• EXTRACTED MATERIAL
============================================================

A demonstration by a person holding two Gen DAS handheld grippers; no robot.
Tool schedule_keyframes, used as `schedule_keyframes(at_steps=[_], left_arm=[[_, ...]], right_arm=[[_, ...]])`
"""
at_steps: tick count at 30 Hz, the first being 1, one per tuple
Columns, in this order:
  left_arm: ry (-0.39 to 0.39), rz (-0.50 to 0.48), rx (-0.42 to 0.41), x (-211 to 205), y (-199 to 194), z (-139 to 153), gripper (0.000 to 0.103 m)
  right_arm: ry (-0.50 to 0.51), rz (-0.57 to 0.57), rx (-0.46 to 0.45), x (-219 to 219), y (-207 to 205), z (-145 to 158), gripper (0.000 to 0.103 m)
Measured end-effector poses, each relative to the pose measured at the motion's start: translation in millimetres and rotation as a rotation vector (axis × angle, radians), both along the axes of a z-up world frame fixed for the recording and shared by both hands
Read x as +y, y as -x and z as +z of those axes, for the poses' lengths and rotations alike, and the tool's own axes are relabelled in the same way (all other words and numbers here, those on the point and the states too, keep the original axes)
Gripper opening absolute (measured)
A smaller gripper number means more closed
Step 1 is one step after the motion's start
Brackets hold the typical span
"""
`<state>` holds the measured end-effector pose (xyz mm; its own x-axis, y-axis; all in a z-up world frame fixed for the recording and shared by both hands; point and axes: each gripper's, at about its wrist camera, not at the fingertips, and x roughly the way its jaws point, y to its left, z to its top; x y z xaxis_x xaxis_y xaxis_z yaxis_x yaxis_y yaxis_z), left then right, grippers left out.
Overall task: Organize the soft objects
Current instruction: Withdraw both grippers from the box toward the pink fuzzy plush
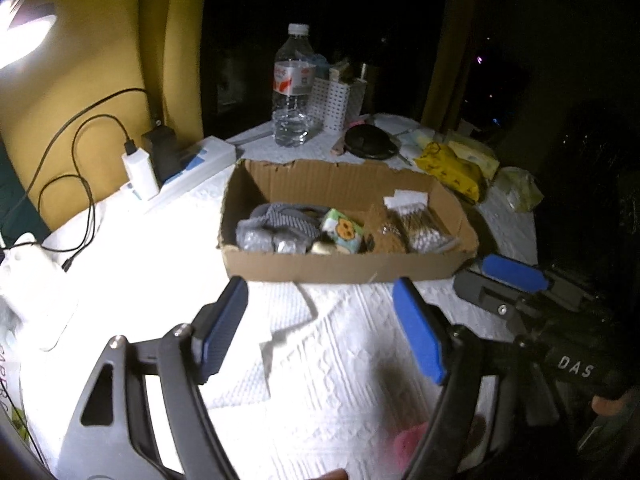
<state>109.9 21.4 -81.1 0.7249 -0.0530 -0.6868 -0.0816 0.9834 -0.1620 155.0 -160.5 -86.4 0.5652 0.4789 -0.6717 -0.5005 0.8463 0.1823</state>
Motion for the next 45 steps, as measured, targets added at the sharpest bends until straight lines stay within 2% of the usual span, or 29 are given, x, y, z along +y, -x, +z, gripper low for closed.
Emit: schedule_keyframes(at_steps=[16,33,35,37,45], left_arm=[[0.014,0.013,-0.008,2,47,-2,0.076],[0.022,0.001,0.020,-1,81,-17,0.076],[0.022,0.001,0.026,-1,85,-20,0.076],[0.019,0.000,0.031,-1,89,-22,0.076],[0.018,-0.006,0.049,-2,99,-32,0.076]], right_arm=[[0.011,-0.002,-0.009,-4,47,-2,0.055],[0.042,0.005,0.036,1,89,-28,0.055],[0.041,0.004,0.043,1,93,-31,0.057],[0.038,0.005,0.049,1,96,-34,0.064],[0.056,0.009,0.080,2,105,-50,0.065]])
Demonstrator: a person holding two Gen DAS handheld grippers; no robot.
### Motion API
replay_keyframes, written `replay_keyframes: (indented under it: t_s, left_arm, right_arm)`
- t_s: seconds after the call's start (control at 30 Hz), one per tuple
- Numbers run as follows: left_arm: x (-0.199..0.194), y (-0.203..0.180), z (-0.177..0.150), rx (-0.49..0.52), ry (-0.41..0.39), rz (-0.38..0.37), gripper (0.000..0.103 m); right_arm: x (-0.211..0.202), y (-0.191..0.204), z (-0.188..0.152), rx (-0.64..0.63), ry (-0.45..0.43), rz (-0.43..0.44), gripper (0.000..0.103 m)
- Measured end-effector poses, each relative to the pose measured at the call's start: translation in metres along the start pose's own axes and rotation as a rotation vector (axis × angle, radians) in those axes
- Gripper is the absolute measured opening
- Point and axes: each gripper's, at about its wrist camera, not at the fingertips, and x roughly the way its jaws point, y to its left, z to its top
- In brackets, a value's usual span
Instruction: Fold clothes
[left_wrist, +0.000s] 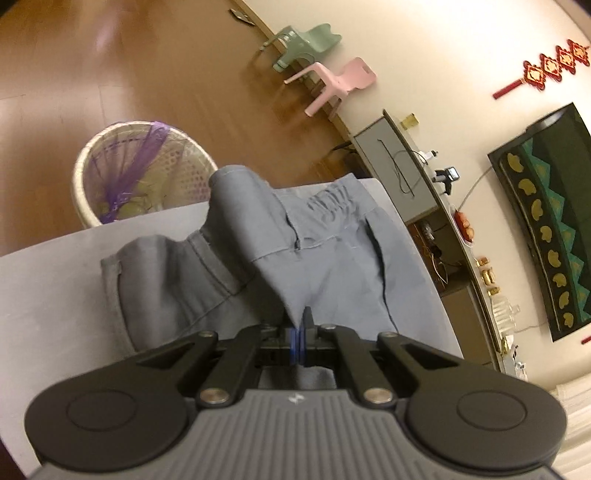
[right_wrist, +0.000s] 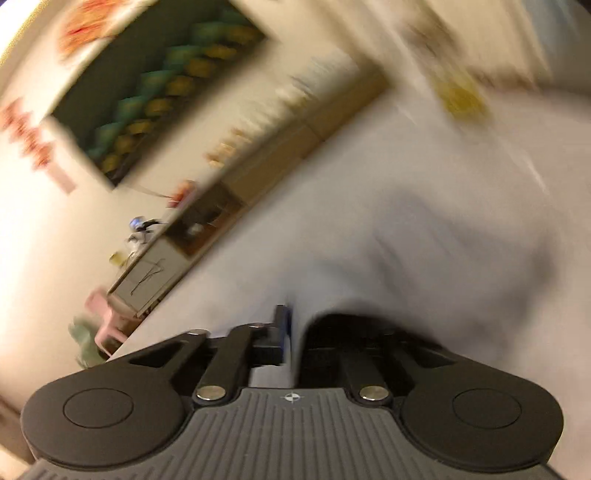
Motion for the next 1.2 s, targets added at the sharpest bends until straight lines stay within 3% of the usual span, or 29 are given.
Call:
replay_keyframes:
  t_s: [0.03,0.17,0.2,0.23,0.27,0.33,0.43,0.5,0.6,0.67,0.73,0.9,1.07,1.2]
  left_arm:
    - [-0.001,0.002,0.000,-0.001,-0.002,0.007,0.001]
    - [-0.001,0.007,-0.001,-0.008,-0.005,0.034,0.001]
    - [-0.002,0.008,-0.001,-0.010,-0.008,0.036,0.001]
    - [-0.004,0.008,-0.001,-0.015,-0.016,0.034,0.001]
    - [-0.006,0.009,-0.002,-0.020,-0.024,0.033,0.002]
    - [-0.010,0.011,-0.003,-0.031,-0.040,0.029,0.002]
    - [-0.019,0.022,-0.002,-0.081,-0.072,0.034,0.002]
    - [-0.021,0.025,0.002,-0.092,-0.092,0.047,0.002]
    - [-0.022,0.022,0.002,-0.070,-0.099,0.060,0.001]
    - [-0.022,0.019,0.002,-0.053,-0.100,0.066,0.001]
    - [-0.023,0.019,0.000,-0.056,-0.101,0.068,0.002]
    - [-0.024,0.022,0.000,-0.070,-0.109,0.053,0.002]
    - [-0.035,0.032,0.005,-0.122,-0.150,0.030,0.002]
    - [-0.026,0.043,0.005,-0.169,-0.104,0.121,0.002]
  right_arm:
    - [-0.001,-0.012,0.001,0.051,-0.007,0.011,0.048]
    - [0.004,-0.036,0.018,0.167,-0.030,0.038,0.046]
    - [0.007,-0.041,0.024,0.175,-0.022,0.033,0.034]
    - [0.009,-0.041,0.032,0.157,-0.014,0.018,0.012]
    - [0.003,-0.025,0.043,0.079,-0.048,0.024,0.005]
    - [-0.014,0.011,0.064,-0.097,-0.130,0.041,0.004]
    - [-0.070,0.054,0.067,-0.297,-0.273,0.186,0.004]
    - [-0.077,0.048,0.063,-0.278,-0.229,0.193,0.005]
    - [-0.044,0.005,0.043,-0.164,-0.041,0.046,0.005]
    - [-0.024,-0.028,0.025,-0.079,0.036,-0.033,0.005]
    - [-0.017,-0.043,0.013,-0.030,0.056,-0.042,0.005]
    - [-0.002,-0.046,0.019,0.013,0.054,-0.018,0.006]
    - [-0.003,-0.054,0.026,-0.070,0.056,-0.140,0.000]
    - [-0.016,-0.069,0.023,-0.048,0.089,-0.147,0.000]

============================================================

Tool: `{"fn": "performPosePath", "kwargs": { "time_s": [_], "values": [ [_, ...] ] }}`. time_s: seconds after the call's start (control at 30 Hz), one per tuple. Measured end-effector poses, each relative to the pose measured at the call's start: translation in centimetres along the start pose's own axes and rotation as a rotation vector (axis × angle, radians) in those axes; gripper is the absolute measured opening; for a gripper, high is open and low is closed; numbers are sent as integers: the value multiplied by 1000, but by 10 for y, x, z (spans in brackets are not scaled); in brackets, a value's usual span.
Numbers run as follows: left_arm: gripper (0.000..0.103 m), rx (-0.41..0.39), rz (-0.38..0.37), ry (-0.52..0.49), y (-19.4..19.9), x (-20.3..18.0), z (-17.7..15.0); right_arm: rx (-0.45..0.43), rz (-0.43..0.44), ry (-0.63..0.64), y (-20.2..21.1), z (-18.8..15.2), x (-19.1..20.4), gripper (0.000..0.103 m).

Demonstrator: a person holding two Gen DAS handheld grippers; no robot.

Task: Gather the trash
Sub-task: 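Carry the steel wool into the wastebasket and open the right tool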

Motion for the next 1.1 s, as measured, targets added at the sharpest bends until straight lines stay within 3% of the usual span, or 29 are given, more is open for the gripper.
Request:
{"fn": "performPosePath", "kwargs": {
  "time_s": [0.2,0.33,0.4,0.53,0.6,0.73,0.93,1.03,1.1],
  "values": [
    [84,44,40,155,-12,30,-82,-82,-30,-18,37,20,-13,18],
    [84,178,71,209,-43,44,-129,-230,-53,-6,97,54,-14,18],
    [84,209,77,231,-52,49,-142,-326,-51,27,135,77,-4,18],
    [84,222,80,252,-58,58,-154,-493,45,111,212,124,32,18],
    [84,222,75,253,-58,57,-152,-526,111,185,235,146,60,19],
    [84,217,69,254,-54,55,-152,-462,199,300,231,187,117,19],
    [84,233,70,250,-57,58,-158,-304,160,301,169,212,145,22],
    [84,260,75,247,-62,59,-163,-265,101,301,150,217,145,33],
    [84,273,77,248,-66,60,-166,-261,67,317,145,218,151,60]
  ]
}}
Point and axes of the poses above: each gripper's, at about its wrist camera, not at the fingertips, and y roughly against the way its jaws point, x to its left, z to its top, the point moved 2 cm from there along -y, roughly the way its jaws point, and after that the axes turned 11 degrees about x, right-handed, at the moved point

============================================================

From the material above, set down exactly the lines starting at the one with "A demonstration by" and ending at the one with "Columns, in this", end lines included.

• PROBLEM SOLUTION
A demonstration by a person holding two Gen DAS handheld grippers; no robot.
Tool schedule_keyframes, used as `schedule_keyframes(at_steps=[_], left_arm=[[_, ...]], right_arm=[[_, ...]])`
"""
at_steps: tick count at 30 Hz, the first being 1, one per tuple
Columns, in this order:

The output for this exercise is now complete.